A simulation study of the interception of prescribing errors by clinical pharmacists in an acute hospital setting.

RATIONALE, AIMS AND OBJECTIVES: To evaluate the performance of several pharmacists in the same department who analysed the same prescriptions in a simulation study.

METHODS

One hundred prescriptions were retrospectively extracted from the prospective database of our hospital. Five clinical pharmacists working in the same department were asked to analyse individually the order lines of each prescription as if it were part of their routine daily practice. Afterward, an independent committee of five other clinical pharmacists reviewed the same 100 prescriptions. We calculated the sensitivity and the specificity of error detection in a line order by using the results of the committee as the gold standard.

RESULTS

A total of 908 order lines were analysed (mean 9 ± 3 order lines per prescription). Fifty-one medication errors were identified by the committee (5.6%), including 23 related to laboratory test results: renal failure, or therapeutic concentrations being too low or too high.
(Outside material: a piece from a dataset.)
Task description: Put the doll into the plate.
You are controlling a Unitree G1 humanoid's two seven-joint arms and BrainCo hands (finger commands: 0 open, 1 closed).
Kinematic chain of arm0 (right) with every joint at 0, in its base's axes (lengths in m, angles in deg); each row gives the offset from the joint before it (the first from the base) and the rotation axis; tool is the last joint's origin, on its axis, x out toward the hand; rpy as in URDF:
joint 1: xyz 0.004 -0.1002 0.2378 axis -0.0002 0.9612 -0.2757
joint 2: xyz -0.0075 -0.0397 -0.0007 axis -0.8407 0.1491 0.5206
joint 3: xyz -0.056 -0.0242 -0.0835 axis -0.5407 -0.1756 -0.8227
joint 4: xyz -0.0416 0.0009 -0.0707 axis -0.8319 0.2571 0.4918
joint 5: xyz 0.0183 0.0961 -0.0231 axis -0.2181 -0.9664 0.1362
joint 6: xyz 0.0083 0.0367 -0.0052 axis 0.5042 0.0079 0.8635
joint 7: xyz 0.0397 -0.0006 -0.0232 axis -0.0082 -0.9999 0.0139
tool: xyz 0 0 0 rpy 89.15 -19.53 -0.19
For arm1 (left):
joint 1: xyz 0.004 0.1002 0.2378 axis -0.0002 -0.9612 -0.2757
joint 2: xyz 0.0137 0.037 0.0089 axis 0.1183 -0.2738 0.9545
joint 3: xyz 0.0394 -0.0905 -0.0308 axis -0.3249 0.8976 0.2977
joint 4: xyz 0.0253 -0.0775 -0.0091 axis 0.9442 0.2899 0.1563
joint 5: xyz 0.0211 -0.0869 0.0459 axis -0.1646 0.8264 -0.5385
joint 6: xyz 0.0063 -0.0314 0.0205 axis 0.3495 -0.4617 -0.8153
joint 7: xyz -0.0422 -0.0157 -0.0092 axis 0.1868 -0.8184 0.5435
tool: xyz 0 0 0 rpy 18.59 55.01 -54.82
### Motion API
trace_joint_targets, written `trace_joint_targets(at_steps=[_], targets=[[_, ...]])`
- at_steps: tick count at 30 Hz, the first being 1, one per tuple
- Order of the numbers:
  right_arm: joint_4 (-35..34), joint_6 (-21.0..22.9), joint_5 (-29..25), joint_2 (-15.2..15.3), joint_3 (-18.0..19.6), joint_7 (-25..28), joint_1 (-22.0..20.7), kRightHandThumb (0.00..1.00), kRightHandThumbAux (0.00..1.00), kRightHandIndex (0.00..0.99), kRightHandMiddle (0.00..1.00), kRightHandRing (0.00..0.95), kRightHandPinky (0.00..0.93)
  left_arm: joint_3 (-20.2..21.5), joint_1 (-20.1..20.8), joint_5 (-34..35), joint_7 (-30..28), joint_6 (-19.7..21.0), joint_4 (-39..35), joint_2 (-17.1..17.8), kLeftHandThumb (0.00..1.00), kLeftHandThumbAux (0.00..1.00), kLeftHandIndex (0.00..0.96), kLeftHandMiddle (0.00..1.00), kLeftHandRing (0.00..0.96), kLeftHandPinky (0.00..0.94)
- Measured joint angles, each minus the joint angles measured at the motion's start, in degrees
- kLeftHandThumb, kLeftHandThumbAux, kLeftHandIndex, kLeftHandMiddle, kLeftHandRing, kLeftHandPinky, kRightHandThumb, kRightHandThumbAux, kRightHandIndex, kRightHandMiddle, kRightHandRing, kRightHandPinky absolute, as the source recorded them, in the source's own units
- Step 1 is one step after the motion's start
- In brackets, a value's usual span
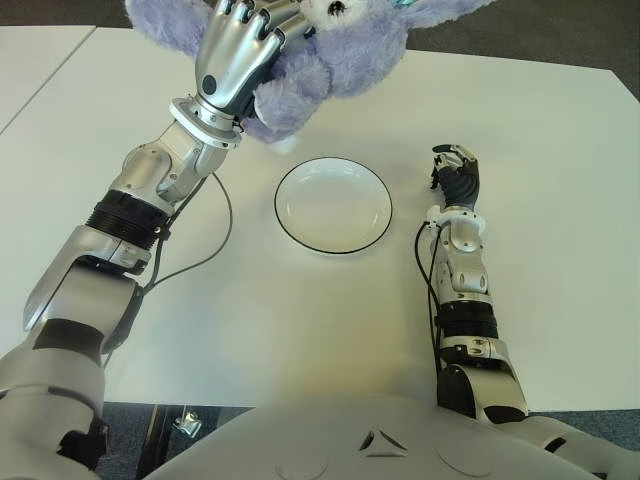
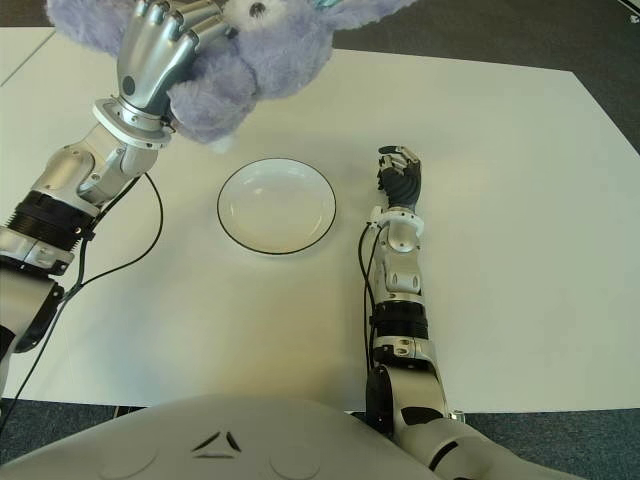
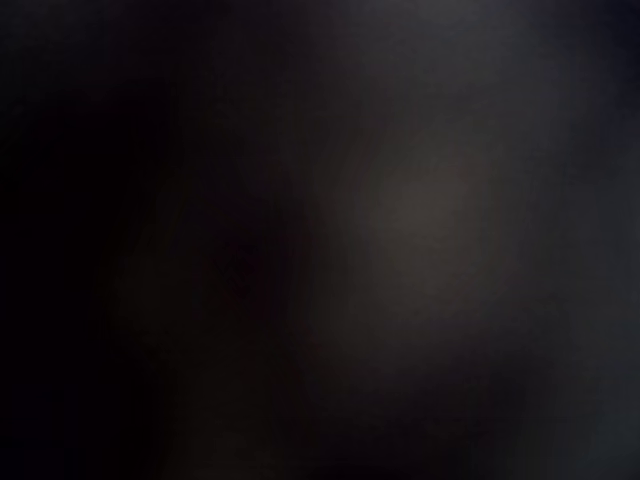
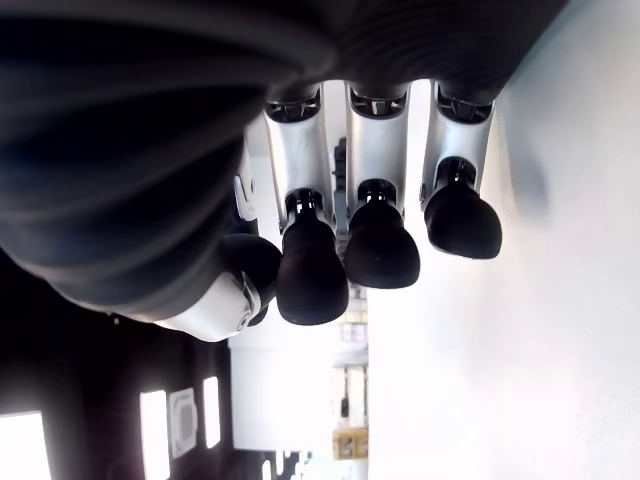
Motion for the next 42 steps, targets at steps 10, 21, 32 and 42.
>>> trace_joint_targets(at_steps=[10,21,32,42], targets=[[-0.09,0.3,0.53,0.04,-0.15,-0.01,0.03,0.715,0.715,0.441,0.782,0.781,0.761,0.63,-1.9,0.36,-5.12,-3.91,-4.45,0.33,0.71,0.703,0.443,0.906,0.902,0.893],[-0.22,0.39,0.64,-0.01,-0.21,-0.3,0.04,0.715,0.715,0.44,0.78,0.779,0.767,0.68,-3.81,0.82,-9.61,-8.1,-6.0,0.16,0.711,0.703,0.443,0.905,0.9,0.891],[-0.57,1.15,0.7,-0.09,-0.39,-0.73,0.08,0.716,0.715,0.441,0.781,0.781,0.756,1.06,-5.32,1.88,-13.07,-11.71,-6.15,-0.5,0.711,0.703,0.443,0.902,0.899,0.891],[-1.11,2.27,0.79,-0.07,-0.86,-0.81,0.19,0.714,0.716,0.44,0.764,0.773,0.724,1.07,-6.27,1.98,-15.64,-13.8,-6.07,-1.43,0.711,0.703,0.443,0.9,0.898,0.891]])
The sensitivity of the five pharmacists ranged between 19.6% and 56.9% and the specificity between 92.8% and 98.7%. The rates of agreement between each pharmacist and the committee, assessed using kappa coefficient, were between 0.20 and 0.39. The main factors affecting sensitivity and/or specificity in univariate analysis were the number of drugs per prescription, type of drug prescribed (ATC classification) and the glomerular filtration rate.

CONCLUSION

Discrepancies between the performances of pharmacists exist, as there are between other health care professionals. Pharmacist training, standardization of the pharmaceutical analysis of drug prescription, and implementation of a clinical decision support system allowing biological values to be linked to drug prescriptions could improve individual performance.